Kurulda zeytin üreticisi ve onların kuruluşları ile çevre ve ekosistem ile ilgili gönüllü sivil toplum kuruluşlarının da yer alması, çevrenin korunması ve arazinin kullanımında “katılımcılık” esaslı temel düzenlemeler içeren 2872 sayılı Çevre Kanunu’nun 3. ve 9. maddelerinin de gereğidir. Kurulların içinde yer alacak zeytincilikle ve toprakla ilgili çalışan kurumların bu doğrultuda genişletilmesi gerektiğine inanıyoruz.
iii) Tasarıda, zeytinlik sahaları koruma kurulunun görevleri hakkında da sakıncalı düzenlemeler yer almaktadır. Bu kurulun yetkisi, yatırım taleplerine ilişkin görüş bildirmekle sınırlandırılmaktadır. Görevleri arasında yatırım izinleri verilmesi yer almamaktadır.
MERA ALANLARININ DARALMASINA SEBEP OLACAKTIR
Tasarıda yatırım izinlerinin Gıda, Tarım ve Hayvancılık Bakanlığı tarafından verileceği, Bakanlığın bu yetkisini, gerektiğinde valiliklere devredebileceği öngörülmektedir. Bakanlığın, izin yetkisini valiliklere devretmesi durumunda, valilikler kendi başlarına izin verebilecektir. Kurulun yatırıma ilişkin görüşünün bağlayıcılığının bulunmamasının ve valiliklere bırakılacak yetki devrinin sorunlu olduğuna inanıyoruz.
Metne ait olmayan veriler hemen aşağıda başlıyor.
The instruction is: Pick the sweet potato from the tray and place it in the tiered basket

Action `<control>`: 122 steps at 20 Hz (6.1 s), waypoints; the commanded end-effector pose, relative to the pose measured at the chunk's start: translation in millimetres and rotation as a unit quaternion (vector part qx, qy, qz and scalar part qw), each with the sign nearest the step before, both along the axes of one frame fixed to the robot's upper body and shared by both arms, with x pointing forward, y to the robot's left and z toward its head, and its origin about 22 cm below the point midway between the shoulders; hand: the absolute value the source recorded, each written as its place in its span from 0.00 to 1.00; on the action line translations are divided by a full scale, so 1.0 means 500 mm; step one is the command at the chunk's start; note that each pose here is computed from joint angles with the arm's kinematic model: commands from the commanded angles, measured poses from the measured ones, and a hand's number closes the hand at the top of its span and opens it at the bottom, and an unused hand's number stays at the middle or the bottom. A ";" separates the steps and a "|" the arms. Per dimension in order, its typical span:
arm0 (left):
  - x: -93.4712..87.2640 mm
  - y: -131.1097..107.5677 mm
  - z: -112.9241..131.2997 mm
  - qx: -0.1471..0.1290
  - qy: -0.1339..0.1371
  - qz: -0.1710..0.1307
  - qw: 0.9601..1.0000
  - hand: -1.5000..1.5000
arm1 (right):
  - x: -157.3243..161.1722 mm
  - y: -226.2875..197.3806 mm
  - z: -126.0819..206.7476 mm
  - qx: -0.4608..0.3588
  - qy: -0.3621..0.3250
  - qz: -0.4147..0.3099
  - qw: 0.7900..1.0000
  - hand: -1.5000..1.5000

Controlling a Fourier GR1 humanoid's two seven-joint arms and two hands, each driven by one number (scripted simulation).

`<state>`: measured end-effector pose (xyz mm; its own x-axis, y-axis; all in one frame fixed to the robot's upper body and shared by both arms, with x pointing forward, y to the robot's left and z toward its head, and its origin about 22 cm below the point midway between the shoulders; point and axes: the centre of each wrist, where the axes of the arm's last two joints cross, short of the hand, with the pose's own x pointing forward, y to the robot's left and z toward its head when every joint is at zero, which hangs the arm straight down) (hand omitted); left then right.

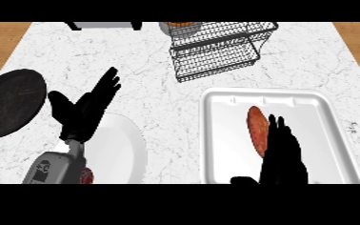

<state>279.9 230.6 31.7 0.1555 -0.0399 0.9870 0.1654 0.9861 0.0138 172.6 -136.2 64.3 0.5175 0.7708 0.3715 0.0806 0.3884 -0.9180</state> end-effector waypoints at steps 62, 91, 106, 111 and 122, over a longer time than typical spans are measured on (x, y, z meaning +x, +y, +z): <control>-0.024 0.018 -0.020 -0.005 0.009 0.007 1.000 0.50 | 0.160 -0.334 0.015 0.004 0.014 0.220 0.975 1.00; 0.006 -0.038 -0.019 0.005 0.005 -0.013 1.000 0.50 | 0.241 -0.227 0.563 0.025 -0.205 0.239 0.949 1.00; 0.021 -0.053 -0.015 0.009 0.008 -0.022 1.000 0.50 | 0.472 -0.091 0.495 0.100 -0.210 0.232 0.944 1.00; -0.004 -0.034 -0.037 -0.004 0.013 -0.014 1.000 0.50 | 0.519 -0.048 0.470 0.119 -0.207 0.236 0.942 1.00; 0.002 -0.034 -0.015 0.002 0.007 -0.029 1.000 0.50 | 0.569 0.064 0.340 0.307 -0.210 0.257 0.892 0.00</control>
Yasada, kurula ilişkin bir diğer sakıncalı durum ise kurula zeytinlik sahalarının geliştirilmesi, korunması, verimli kullanılmasına yönelik, inceleme, değerlendirme ve izleme yapılması görevi verilmesidir. Çünkü kurulda yer alan Bilim, Sanayi ve Teknoloji Bakanlığı, Çevre ve Şehircilik Bakanlığı, Maliye Bakanlığı ve Orman ve Su İşleri Bakanlığının İl Müdürlükleri’nin zeytin ile ilgili hangi yetkinliklerinin bu görevin yerine getirilmesi için öngörüldüğü anlaşılmamaktadır.
Ayrıca tarım ithalatı içinde en yüksek kalemlerden birinin ham yağ ve yağlı tohumlar olduğu bilinmektedir. Zeytin alanlarının daraltılması bu kalemlere ilişkin ithalatın daha da artmasına sebep olacaktır.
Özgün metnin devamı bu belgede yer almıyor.